22.
Soledad no recordaba nunca sus sueños. Ni siquiera soñaba, en realidad: conservaba la conciencia de escapar de angustiosos laberintos, sobre todo durante la guerra, cuando ni siquiera dormía, o dormía poco y mal, cuando no se permitía treguas ni descansos.
Por eso le sorprendió tanto aquel sueño que interpretó inmediatamente como una especie de señal infalible, de providencial augurio. La minuciosa nitidez de los detalles que quiso retener para recrearse en ellos todo lo posible: aquel lugar desconocido, soleado, sin montañas; el verde de aquellos prados con sus flores; el mar.

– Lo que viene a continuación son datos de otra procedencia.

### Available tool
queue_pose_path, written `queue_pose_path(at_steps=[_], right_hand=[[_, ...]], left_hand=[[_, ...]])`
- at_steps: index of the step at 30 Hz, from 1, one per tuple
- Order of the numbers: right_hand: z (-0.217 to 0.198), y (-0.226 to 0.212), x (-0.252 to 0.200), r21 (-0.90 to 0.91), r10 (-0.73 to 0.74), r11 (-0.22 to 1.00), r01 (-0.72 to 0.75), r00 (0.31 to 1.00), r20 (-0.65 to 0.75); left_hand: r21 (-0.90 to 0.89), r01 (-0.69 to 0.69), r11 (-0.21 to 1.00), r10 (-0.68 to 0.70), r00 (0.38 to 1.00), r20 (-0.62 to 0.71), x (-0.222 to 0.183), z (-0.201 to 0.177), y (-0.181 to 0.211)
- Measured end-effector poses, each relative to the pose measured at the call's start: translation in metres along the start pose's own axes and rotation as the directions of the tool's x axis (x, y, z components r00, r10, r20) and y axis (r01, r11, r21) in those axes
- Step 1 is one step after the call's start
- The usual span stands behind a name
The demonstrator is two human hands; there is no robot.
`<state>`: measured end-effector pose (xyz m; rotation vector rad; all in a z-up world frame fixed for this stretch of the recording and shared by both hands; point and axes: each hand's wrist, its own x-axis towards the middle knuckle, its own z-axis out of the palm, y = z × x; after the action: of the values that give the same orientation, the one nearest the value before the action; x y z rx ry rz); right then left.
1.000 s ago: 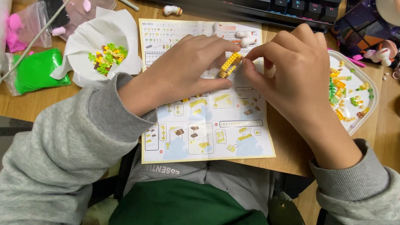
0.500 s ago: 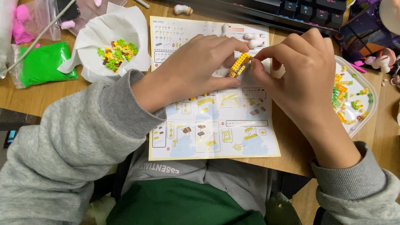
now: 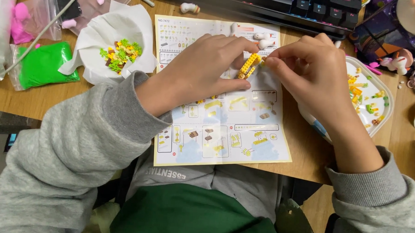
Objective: Assembling a small shop mascot figure using tiny plastic building blocks while following a printed instruction manual.
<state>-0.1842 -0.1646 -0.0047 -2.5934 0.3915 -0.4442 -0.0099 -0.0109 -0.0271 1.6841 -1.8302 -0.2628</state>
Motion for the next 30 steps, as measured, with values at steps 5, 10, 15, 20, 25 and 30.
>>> queue_pose_path(at_steps=[5, 10, 15, 20, 25, 30], right_hand=[[0.001, -0.003, -0.001, -0.002, -0.038, 0.999, 0.038, 0.999, -0.031], [0.004, -0.002, -0.003, -0.141, -0.159, 0.979, 0.149, 0.985, -0.065], [0.008, 0.000, -0.003, -0.372, -0.356, 0.884, 0.282, 0.923, -0.147], [0.003, -0.005, 0.003, -0.428, -0.353, 0.855, 0.293, 0.933, -0.066], [-0.005, -0.011, 0.010, -0.531, -0.357, 0.783, 0.325, 0.933, 0.044], [-0.014, -0.014, 0.014, -0.397, -0.215, 0.886, 0.238, 0.971, 0.102]], left_hand=[[0.000, -0.005, 1.000, 0.005, 1.000, -0.004, 0.000, 0.001, -0.001], [0.014, -0.007, 1.000, 0.007, 1.000, -0.007, 0.000, 0.000, 0.001], [0.008, -0.013, 1.000, 0.013, 1.000, -0.014, 0.000, 0.000, 0.001], [0.007, -0.038, 0.999, 0.039, 0.999, -0.032, 0.000, 0.003, -0.001], [0.009, -0.045, 0.999, 0.046, 0.998, -0.043, 0.000, 0.003, -0.002], [0.015, -0.027, 1.000, 0.027, 1.000, -0.016, -0.001, 0.001, 0.001]])
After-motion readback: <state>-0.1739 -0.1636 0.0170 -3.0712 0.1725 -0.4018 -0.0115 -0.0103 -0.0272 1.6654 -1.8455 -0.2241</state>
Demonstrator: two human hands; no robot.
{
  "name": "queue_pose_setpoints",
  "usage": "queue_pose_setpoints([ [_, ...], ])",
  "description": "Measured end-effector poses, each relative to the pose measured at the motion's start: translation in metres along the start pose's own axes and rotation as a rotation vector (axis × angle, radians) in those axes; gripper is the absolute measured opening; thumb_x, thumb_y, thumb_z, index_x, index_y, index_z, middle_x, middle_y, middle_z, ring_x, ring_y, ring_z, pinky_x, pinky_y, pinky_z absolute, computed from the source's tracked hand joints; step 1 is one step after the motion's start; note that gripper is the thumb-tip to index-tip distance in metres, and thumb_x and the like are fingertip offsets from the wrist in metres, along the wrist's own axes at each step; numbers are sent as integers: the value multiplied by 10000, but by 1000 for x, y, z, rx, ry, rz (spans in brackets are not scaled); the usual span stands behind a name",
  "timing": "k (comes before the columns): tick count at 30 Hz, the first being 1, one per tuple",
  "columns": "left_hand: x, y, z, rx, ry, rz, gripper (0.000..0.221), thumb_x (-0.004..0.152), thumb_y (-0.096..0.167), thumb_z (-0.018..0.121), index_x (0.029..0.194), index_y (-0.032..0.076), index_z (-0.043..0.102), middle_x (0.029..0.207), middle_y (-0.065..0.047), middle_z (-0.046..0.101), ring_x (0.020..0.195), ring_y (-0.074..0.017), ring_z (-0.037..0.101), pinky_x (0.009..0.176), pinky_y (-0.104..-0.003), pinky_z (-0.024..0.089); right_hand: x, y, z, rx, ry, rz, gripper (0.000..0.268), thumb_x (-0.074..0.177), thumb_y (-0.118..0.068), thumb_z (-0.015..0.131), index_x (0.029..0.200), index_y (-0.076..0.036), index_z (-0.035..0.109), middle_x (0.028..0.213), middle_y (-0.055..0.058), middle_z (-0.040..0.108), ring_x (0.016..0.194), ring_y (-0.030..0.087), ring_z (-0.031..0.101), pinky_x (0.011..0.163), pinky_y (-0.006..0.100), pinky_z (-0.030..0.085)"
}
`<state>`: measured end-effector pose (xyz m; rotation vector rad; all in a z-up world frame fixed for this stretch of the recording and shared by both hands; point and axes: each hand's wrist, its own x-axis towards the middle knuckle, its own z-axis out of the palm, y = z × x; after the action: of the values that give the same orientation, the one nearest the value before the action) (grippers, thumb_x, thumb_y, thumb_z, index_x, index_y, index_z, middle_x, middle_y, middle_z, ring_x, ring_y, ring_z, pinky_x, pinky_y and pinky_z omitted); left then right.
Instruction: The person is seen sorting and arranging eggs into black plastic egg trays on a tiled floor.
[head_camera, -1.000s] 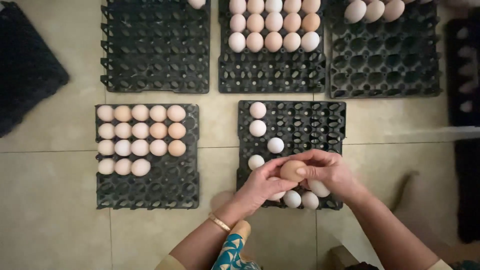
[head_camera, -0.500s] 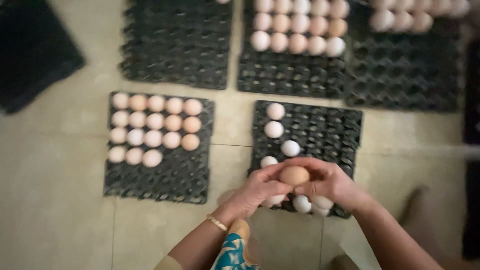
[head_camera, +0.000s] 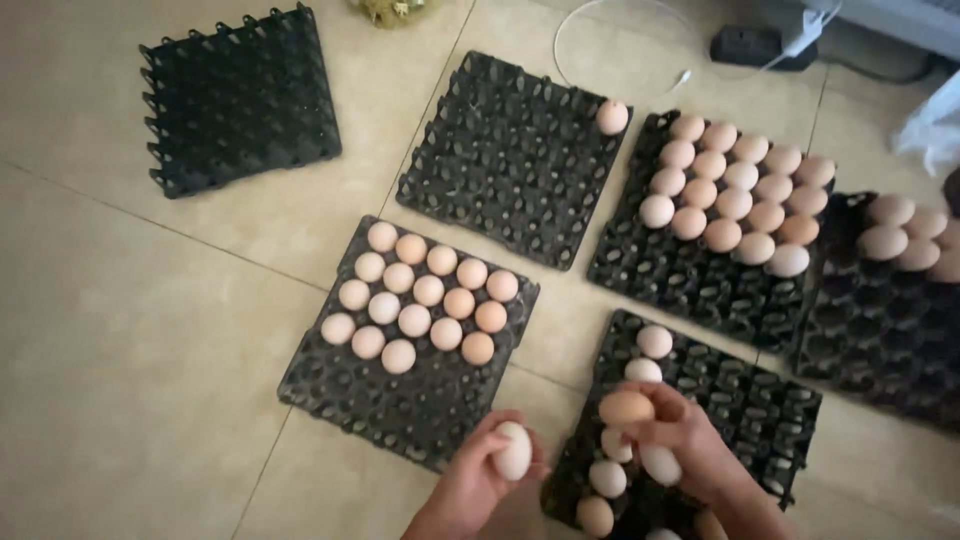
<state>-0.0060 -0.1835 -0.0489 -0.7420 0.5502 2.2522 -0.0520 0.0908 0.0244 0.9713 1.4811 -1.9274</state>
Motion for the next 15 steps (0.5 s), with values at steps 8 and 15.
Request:
queue_pose_setpoints([
  [8,21,42,-15,-109,194,92,393,977,196,468,1350,104,554,1118,-200,656,826,-344,665,577,-400,535,197,-75,23,-969,195,-840,527,741,-152,841,1241,-103,681,1085,56,723,877,220,667,793,351,547],
  [15,19,63,-19,-214,43,249,526,1053,429,440,1382,42,576,1252,-198,645,1030,-364,657,748,-455,583,258,-79,41,-987,138,-973,485,880,-51,735,1334,20,578,1185,203,603,948,336,578,812,448,494],
])
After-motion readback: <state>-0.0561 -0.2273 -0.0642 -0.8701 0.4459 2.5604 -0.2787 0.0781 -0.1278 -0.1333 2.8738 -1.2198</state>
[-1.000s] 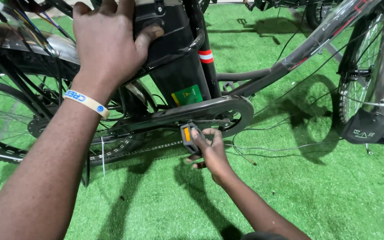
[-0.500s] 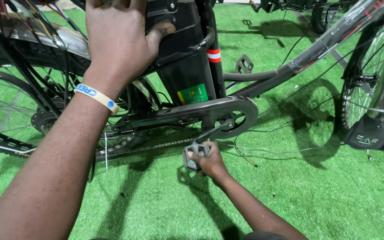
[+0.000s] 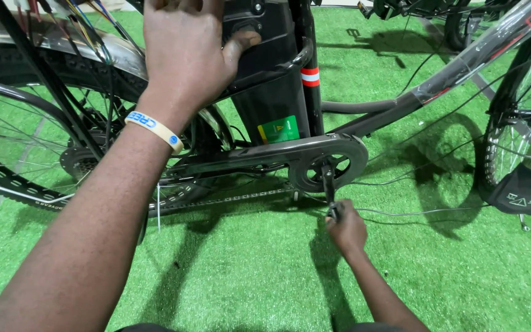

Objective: Managing and securing electrical wiring on a bicycle frame using zip ties

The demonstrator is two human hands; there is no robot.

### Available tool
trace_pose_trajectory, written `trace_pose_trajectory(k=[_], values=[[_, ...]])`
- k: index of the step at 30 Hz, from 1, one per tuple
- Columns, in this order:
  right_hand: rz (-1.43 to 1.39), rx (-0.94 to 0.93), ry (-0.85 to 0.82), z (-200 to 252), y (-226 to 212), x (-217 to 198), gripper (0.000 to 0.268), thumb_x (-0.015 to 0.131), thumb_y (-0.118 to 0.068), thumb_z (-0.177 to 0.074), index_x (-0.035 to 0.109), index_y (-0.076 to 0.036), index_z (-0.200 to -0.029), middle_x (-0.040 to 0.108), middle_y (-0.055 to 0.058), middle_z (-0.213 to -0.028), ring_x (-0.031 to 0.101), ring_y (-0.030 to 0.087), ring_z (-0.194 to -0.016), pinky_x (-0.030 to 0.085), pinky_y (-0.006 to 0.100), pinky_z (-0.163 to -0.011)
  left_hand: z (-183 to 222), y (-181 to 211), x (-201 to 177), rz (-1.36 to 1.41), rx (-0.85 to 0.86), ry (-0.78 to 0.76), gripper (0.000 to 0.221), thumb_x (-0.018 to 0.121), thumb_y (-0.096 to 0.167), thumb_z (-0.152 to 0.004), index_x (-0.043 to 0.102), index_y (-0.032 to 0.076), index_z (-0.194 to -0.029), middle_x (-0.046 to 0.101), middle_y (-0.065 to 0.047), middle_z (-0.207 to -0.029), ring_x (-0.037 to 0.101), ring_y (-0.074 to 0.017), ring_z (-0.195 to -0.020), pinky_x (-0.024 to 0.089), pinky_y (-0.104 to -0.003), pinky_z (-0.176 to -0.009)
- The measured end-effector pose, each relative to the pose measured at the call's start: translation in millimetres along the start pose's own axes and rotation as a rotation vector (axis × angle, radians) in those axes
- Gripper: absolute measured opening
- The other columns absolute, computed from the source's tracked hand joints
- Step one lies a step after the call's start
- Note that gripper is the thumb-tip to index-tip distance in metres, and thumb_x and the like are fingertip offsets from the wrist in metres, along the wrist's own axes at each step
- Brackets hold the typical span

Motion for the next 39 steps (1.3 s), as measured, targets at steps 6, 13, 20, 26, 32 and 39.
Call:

Y ellos dos caminando cogidos de la mano durante un tiempo indefinido, minutos, horas, días, tal vez meses, incluso años: una idílica y desconocida eternidad.
Decidió que escaparían juntos en busca de aquel sueño. Que dejarían atrás el pueblo y todo lo que simbolizaba, nombres, caras, situaciones: el pasado. Decidió que se lo comunicaría aquella tarde, aquella noche, y que a él le parecería perfecto, que compartiría su determinación de construir juntos el futuro.
Se detuvo durante unos instantes hasta escuchar los ronquidos de Pedro al otro lado de la puerta de su dormitorio. Después se cubrió con su manta negra y salió a la calle, sigilosa, sintiendo los latidos de su acelerado corazón. Se persignó al pasar junto a la iglesia, se encomendó a sus santos, a su virgen, a su dios. Aceleró el paso, impaciente. Bajó la guardia como nunca lo había hecho. De repente, algo o alguien la detuvo, la agarró con fuerza y la empujó contra un muro de piedra. Se sintió irremediablemente vulnerable cuando Francisco Tomé la despojó de su manta descubriendo su cara y su cuerpo. Sintió pánico, dolor.
—Hay que ver qué prisa llevas, a estas horas.
—Tengo que irme -balbuceó-, voy a…
—Hoy no. Cambio de planes. Hoy te vienes conmigo, a mi casa. No notarás mucha diferencia. Es más, creo que me lo terminarás agradeciendo.
Intentó soltarse, revolverse, pero Tomé ya la arrastraba calle abajo. Las calles del pueblo se transformaron en el laberinto de todas pesadillas que recordó haber tenido, que (lo supo) existíeron. El dolor se transformó en angustia, el terror la paralizó completamente cuando llegaron a la casa. El sonido de su voz, la náusea. No fue capaz de llorar.
—Te calmarás pronto, no temas. Disfrutarás más si colaboras y no lo pones difícil. Pero tanto me da si colaboras o no. Vamos dentro.
Entonces algo o alguien, nuevamente, otra mano, infinitamente más fuerte y poderosa, agarró a Francisco Tomé del cuello y apretó hasta provocarle un gemino afónico. Y una voz, otra voz que Soledad reconoció inmediatamente con un vuelco en el corazón, atravesó las tinieblas, implacable.
—Suéltala. Suéltala, maldito hijo de puta.
Sin soltar el cuello de Tomé, Antonio le tendió la manta perdida y acarició su cara suavemente.
—¿Estás bien?
—Sí… Ahora sí.
—Vamonos. Este se viene con nosotros.